● What to produce
This exercise requires an exact output of the listing, images omitted.

● Stored data
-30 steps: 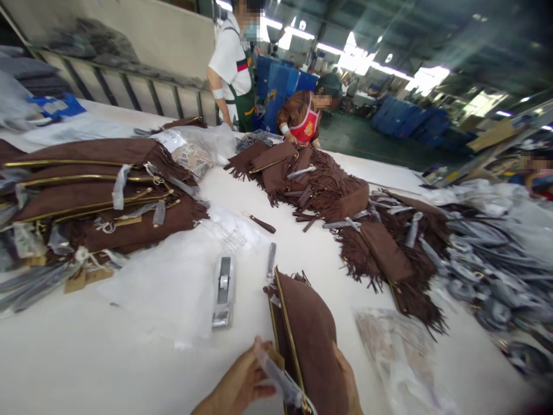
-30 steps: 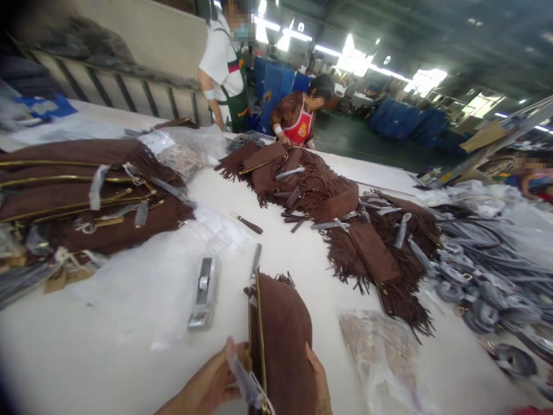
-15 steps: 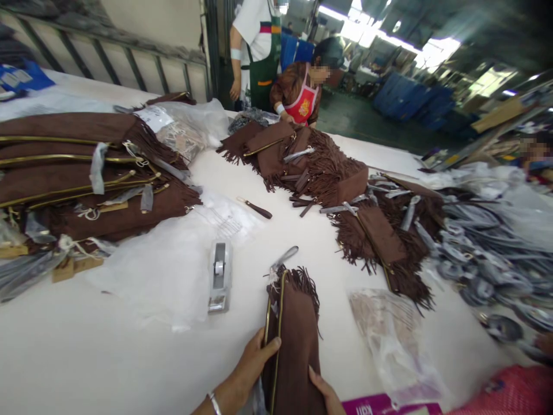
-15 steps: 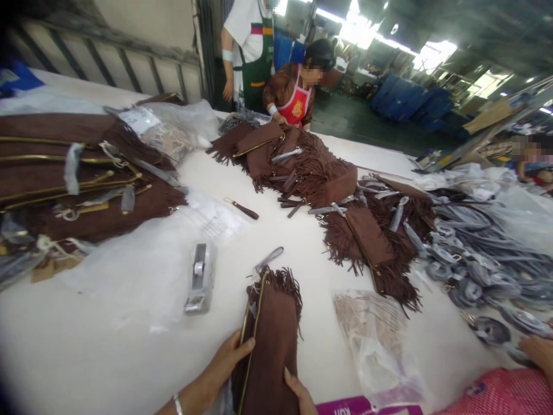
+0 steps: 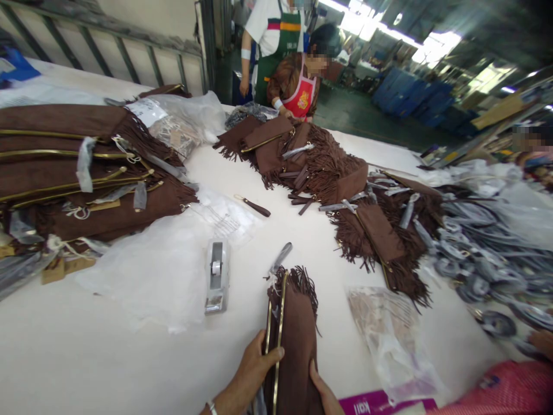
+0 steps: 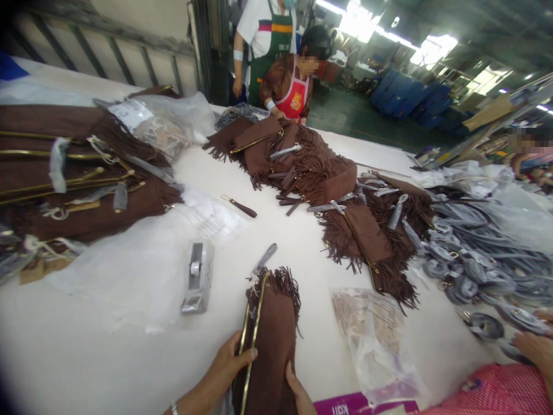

● Written answer
-30 steps: 
-30 steps: 
-15 steps: 
-15 steps: 
+0 steps: 
+0 steps: 

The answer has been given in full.